Somewhat related, in our recent preprint we showed how Bayesian updates work over quantum generators of stochastic processes. It's a different setup than the one you show here, but does give a generalization of Bayes to the quantum and even post-quantum setting. We also show that the quantum (and post-quantum) Bayesian belief states are what transformers and other neural nets learn to represent during pre-training. This happens because to predict the future of a sequence optimaly given some history of that sequence, the best you can do is to perform Bayes on the hidden latent states of the (sometimes quantum) generator of the data.
Is there a reason they switched from divergence to fidelity when going quantum? You should want to get the classical Bayes' rule in the limit as your density matrices become classical, and fidelity definitely doesn't give you that.
Quoting from the paper:
Fidelity is one of the most natural measures of the closeness between quantum states and has found countless applications in quantum information theory.
I agree that this sort of quantum relative entropy should also be doable. It's possible that the result would be the same. I guess an easy check would be to perturb the posterior and check whether this measure also has a minimum around the same point.

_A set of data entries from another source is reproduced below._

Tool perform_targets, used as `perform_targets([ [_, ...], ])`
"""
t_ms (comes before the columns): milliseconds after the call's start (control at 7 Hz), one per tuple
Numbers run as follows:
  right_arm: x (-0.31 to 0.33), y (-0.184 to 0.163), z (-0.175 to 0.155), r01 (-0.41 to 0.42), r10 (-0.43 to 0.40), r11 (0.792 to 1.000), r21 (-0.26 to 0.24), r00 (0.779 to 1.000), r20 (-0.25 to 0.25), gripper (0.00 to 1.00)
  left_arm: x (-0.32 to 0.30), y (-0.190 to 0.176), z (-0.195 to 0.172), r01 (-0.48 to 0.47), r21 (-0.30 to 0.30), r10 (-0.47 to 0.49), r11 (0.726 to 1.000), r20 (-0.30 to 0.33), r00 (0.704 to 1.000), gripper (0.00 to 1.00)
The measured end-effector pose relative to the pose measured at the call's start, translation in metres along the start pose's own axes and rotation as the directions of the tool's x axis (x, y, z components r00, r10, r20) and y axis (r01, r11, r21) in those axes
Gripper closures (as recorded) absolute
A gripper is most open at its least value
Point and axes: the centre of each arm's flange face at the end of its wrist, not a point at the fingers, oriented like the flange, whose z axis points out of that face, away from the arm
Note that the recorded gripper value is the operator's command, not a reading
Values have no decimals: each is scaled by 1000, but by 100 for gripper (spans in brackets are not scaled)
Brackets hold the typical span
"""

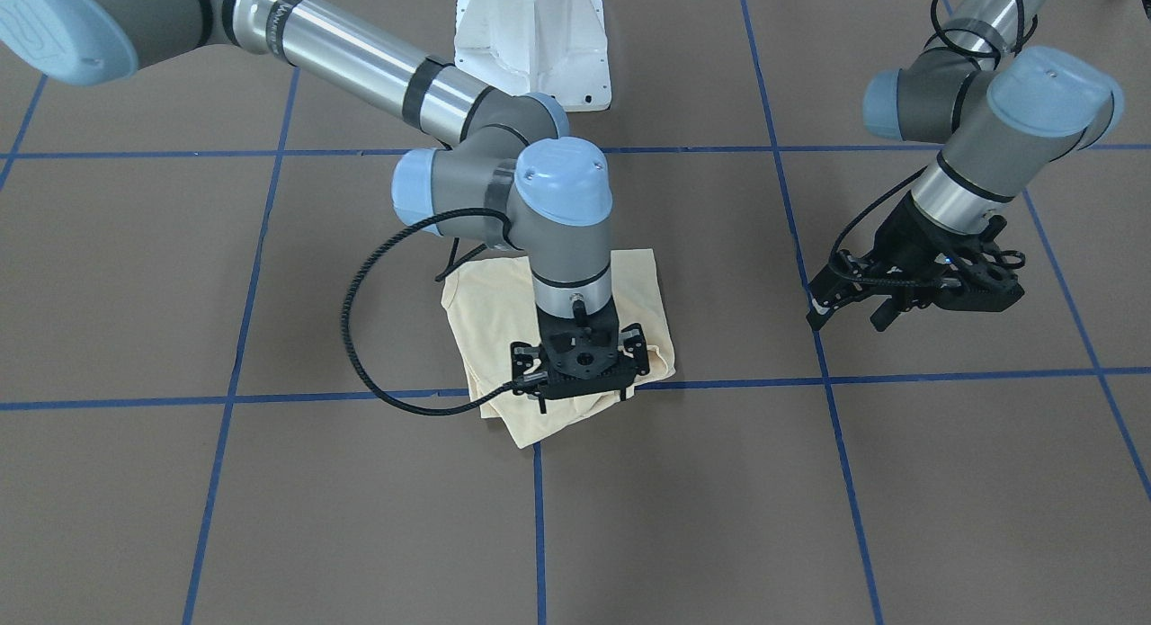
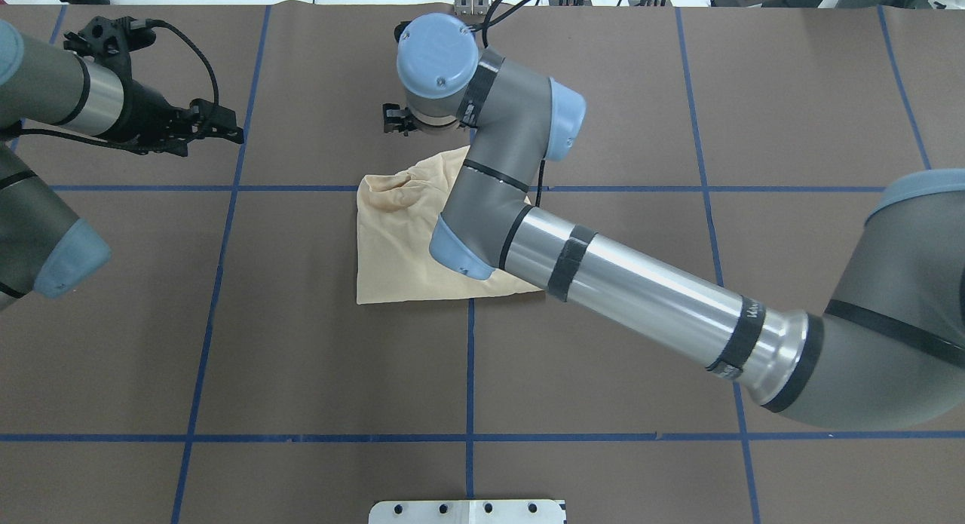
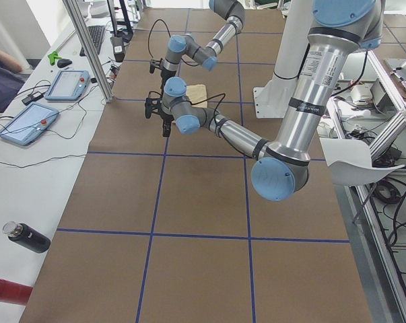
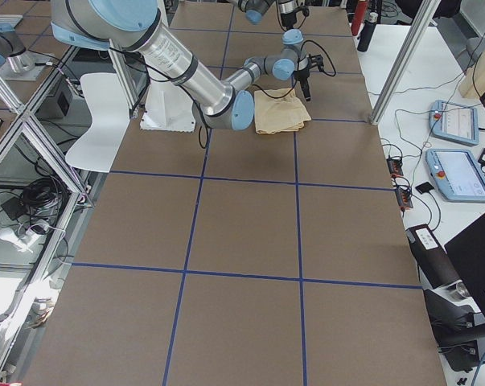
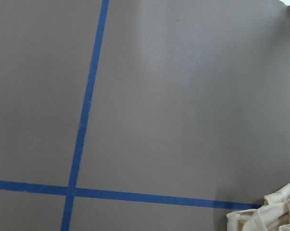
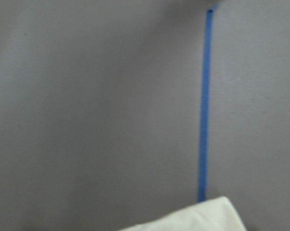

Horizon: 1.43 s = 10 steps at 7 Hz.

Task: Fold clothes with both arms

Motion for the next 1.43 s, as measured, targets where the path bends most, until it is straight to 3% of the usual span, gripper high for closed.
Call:
perform_targets([
  [286,99,-7,-46,-28,20,995,-96,996,-88,0,-52,-13,-30,-172,39,170,984,54,984,0],
  [571,227,-8,-94,29,-54,986,-167,987,-148,0,-108,-39,-64,-286,55,278,957,122,953,0],
  [857,384,-1,-124,141,-177,960,-240,975,-133,0,-193,-76,-106,-392,36,379,919,182,907,0],
  [1143,540,16,-145,238,-282,919,-313,954,-102,0,-285,-100,-140,-511,-10,498,859,240,833,0],
  [1429,696,35,-169,274,-290,896,-350,957,7,0,-321,-107,-169,-595,-23,577,804,275,769,0],
])
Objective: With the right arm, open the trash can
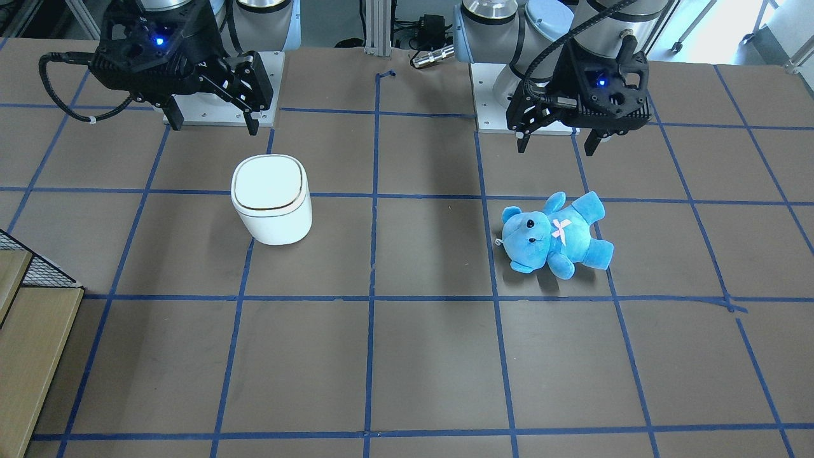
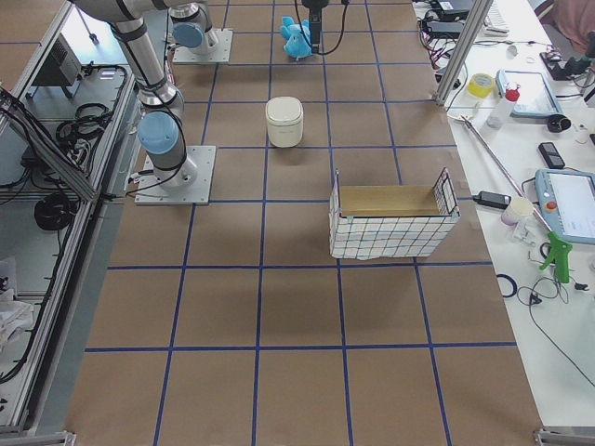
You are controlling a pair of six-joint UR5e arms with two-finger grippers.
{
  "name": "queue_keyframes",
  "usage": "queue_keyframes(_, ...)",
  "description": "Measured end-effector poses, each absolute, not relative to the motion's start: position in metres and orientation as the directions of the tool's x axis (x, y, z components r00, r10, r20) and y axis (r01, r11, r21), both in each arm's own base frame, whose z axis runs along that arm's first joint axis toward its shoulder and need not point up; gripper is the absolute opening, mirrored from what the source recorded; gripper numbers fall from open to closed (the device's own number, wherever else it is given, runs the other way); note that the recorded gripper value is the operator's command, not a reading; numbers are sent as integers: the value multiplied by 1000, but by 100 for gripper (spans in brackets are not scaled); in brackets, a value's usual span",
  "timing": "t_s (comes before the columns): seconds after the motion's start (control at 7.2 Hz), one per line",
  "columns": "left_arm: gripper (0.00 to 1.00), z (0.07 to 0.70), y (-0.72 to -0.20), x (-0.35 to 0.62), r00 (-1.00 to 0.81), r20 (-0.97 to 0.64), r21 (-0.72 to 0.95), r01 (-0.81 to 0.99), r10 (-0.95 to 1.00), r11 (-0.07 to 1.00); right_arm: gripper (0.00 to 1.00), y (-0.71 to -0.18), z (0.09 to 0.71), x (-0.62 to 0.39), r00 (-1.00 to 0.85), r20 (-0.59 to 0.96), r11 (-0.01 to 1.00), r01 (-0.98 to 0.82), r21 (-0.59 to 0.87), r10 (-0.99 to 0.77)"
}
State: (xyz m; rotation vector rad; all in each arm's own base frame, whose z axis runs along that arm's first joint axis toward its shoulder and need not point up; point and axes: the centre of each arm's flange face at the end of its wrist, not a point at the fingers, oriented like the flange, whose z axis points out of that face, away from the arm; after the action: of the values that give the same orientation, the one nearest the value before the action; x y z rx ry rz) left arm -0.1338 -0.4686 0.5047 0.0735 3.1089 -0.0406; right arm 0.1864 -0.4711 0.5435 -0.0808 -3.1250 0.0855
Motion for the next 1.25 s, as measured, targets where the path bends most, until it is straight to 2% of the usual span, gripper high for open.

Yeah, that was about the only sentence I read in the paper. I was wondering if you'd seen a theoretical justification (logos) rather than just an ethical appeal (ethos), but didn't want to comb through the maths myself. By the way, fidelity won't give the same posterior. I haven't worked through the maths whatsoever, but I'd still put >95% probability on this claim.
No, I don't think there's anything like that. I do wonder about deriving the same result for the divergence. I have no idea how hard that would be; it might even be quite easy. Possibly even reduces to something more Bayes-like in case of commutating operators. I'll try.
The title advertises a quantum version of Bayes' rule, but so far as I can tell the actual post never explicitly presents one. Am I missing something?
I think the title is fine. The post mostly reads, "if you want a quantum analogue, here's the path to take".
The actual formula is in the paper. I explained the process that it is obtained from. The formula for the posterior looks quite abstruse, required me to explain more notation and ultimately doesn't give any particular useful intuitions on its face so I omitted it. You can also find it in my code.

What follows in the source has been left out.